David Pichette brings life to a divided region in Via Dolorosa.

WHEN PLAYWRIGHT David Hare stepped onto the stage of the Royal Court two years ago to perform his one-man show Via Dolorosa, it was an unlikely theatrical event. At the age of 51, it was his professional performing debut; in fact, as he admits in the first few minutes of this piece about his travels in Israel and Palestine, it was the first acting he'd done since he was a teenager. "Acting" is perhaps a misnomer, as Hare's autobiographical account was told in his own persona, although he also gave voice to many of the people that he met on his journey, including theater artists, settlers in the occupied territories, and politicians on both sides of this tragic and seemingly insurmountable conflict.


Via Dolorosa
A Contemporary Theater, ends August 6


Hare himself described the evening as in some ways "anti-theater," more of a lecture or a travelogue presented in the context of a dramatic performance. But the moment that actor David Pichette walks onto the stage of the show's West Coast premiere, now being staged at ACT under the direction of Kurt Beattie, it's clear that this is going to be a dramatic performance, because the man standing before us is not the playwright but one of the most gifted actors that Seattle has the pleasure to call its own.

Pichette's been seen a lot on local stages in the last few years, but perhaps because he's so intensely reliable at making a vast impression in a little space, he's often given either small roles (such as his hilarious turn as the hotel detective Harold in the otherwise dreadful Communicating Doors last year) or asked to supply a half-dozen supporting characters in shows with small casts, as he did over at the Empty Space's Hanging Lord Haw-Haw a few months back.

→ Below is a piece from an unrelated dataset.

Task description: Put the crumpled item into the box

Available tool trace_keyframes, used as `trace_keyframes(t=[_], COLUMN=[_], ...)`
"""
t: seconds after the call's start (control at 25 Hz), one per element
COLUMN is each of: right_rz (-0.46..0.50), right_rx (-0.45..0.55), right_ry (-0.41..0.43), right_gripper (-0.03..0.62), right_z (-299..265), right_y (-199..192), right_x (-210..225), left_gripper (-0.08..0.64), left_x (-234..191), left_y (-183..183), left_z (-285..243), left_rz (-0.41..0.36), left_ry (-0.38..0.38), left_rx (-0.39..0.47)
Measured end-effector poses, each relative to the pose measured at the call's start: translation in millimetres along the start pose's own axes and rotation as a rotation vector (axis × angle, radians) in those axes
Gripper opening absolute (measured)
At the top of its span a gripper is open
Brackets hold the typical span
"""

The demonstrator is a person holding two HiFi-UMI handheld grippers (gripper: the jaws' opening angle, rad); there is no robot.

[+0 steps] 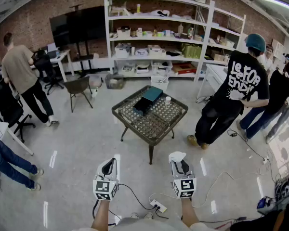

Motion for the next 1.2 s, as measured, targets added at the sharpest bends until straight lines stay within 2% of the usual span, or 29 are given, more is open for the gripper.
trace_keyframes(t=[0.44, 0.88, 1.2], right_rz=[-0.025, -0.006, -0.003], right_rx=[0.004, -0.005, -0.023], right_ry=[0.032, 0.072, 0.09], right_gripper=[0.129, 0.129, 0.129], right_z=[-1.2, -5.8, -34.8], right_y=[-3.4, -14.5, -15.9], right_x=[10.5, 16.3, 10.6], left_gripper=[0.005, 0.005, 0.005], left_x=[18.3, 35.2, 15.9], left_y=[1.9, -9.1, -13.8], left_z=[-5.8, -17.5, -30.9], left_rz=[-0.006, 0.005, 0.018], left_ry=[0.006, 0.013, 0.03], left_rx=[-0.007, -0.01, -0.026])
Point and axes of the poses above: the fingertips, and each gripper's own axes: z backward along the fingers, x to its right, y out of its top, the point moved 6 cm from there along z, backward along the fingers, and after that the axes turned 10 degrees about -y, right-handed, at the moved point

His astonishingly protean talents have in some odd way pigeonholed him; directors and audiences love to watch how deftly he can sketch an entire human being with a slight alteration of voice, expression, or gait. As a result, his talent seems oddly hoarded, as if producers are worried that too much Pichette all at once would blind us.

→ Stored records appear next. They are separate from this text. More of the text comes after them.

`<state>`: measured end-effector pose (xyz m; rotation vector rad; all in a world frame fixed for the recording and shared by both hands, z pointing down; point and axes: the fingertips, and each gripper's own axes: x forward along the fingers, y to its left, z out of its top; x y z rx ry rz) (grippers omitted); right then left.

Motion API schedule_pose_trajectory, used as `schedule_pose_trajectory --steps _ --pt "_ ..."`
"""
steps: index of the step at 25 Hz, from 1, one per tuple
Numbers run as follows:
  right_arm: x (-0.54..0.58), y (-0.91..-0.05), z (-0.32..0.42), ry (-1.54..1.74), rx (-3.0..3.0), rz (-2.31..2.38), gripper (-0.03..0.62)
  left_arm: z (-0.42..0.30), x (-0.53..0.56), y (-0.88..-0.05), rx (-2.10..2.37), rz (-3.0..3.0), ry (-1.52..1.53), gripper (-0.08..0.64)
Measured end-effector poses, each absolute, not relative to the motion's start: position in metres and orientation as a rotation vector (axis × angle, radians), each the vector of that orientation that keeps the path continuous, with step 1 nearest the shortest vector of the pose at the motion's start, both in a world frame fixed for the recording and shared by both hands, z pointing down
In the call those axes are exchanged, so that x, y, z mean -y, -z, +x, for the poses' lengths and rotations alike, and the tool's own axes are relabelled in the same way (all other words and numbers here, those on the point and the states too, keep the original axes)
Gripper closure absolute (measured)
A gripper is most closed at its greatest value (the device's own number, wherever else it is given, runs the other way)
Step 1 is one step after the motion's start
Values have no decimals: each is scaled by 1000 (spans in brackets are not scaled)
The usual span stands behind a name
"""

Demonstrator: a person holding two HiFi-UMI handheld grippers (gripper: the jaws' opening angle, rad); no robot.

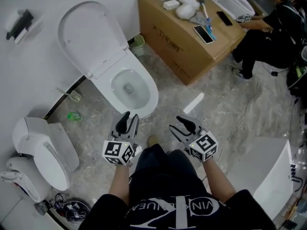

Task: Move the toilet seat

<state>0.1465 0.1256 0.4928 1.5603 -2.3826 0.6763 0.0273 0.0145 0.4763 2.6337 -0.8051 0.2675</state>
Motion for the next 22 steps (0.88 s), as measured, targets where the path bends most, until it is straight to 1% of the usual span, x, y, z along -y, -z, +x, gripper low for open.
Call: schedule_pose_trajectory --steps 11,15,22 --pt "-85 -598 137 -878 2319 1230 383 -26 -16 -567 1037 2325 -316 408" --pt "-64 -638 145 -907 2264 1105 385 -30 -11 -603 1069 2199 -307 394" --pt "-44 -697 148 -936 2211 936 383 -27 -6 -662 1086 2111 -402 380"
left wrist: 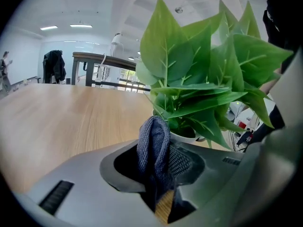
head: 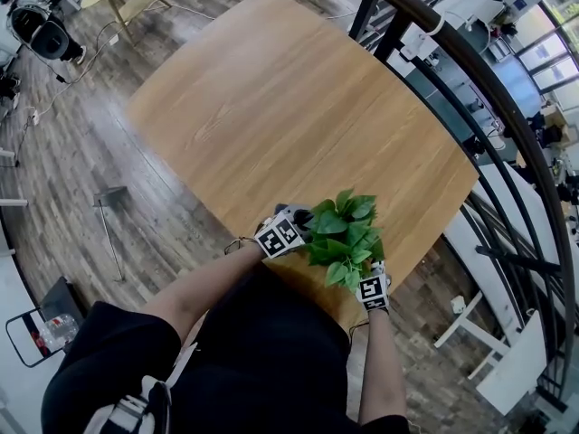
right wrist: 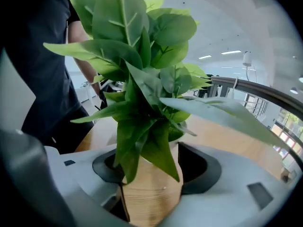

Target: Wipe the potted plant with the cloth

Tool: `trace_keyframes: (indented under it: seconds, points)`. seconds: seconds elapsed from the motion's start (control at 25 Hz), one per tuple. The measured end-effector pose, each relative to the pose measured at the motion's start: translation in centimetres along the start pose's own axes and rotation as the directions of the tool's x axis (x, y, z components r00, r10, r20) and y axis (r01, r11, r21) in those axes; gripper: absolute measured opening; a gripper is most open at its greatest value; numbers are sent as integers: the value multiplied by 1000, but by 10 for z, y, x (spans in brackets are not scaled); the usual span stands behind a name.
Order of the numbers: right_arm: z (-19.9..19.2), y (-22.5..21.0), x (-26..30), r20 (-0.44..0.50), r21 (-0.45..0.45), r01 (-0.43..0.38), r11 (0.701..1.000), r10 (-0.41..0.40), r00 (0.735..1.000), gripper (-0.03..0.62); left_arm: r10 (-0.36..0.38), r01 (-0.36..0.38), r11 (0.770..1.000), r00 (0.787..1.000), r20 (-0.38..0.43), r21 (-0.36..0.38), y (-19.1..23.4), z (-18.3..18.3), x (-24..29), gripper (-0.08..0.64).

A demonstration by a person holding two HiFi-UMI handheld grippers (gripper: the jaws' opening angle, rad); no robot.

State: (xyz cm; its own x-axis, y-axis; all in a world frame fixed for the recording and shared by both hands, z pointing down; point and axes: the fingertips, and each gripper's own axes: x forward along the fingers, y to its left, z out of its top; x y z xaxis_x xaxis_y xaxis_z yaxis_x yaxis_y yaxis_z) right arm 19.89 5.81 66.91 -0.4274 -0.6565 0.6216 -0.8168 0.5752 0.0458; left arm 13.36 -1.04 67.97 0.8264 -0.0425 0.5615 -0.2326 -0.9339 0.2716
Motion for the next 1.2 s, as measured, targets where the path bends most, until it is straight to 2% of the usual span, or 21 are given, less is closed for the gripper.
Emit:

INSTEAD, IT'S HARD to imagine a happier combination of actor and subject matter. Via Dolorosa (the title refers to the road in Jerusalem with the 14 stations of the cross) is an attempt by an immensely observant, and surprisingly impartial, writer who professes himself to be without faith to understand a political situation that's entirely infused with matters of faith. Hare's cachet as a successful playwright gives him astonishing access to many of the major players in the region, including Benni Begin (son of Menachem) and the Palestinian leader Haider Abdel Shafi. But he gets reactions that are just as profound and insightful from a variety of ordinary people who live with the consequences of the policy-makers.

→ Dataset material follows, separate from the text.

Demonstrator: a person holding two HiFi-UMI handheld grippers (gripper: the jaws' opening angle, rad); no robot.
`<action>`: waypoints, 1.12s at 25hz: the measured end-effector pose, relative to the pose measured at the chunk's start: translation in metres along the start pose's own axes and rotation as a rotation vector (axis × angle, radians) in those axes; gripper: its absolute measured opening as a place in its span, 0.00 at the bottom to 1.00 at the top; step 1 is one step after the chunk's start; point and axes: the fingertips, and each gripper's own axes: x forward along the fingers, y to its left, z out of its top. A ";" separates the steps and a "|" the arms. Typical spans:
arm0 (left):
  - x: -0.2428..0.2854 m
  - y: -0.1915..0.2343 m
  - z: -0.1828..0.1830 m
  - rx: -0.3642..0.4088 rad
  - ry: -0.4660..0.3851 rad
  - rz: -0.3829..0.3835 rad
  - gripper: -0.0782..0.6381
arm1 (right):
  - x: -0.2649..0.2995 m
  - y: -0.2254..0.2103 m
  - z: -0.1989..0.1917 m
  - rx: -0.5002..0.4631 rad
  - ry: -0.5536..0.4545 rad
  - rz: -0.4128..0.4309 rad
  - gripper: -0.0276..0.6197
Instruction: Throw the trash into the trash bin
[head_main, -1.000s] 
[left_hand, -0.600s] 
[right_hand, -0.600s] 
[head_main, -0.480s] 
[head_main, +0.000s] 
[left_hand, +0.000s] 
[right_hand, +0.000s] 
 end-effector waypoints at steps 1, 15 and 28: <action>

It's easy to believe that Pichette as Hare is the sort of performer that Hare wishes he could be. (Hare's diary of performing the show, Acting Up, often reads as a 276-page catalog of the varieties of stage fright.) He presents us with a narrator who is urbane, witty, and courageously outspoken about his own reactions to the politics and people. On his way to visit the Settlements, he looks out at the land and admits he is horrified by the momentary thought that "the Jews do not belong in this part of the world." At the same time, his meetings with the Palestinians reveal a people so chronically prey to in-fighting and corruption that their cause seems hopeless.

Hare presents no real answers to the situation, but through Pichette, we are able to see not just the prejudices and blindness of so many of the people he meets, but the passionate striving for some sort of answer that characterizes the best of them. The intellectual energy of this actor is translated instantaneously and effortlessly into his performance. Watching him metamorphose into several settlers at a dinner party gives the material such a varied and fascinating tempo and range that the Bullitt stage seems suddenly crowded with voices. Etta Lilienthal's spare and affecting set of red earth and two chairs placed like stools in a boxing ring is ideally suited to the play's combative themes. This is the sort of theater that's an all too rare occurrence on a Seattle stage—one that entertains, yes, but also educates and provokes thought on a deep level.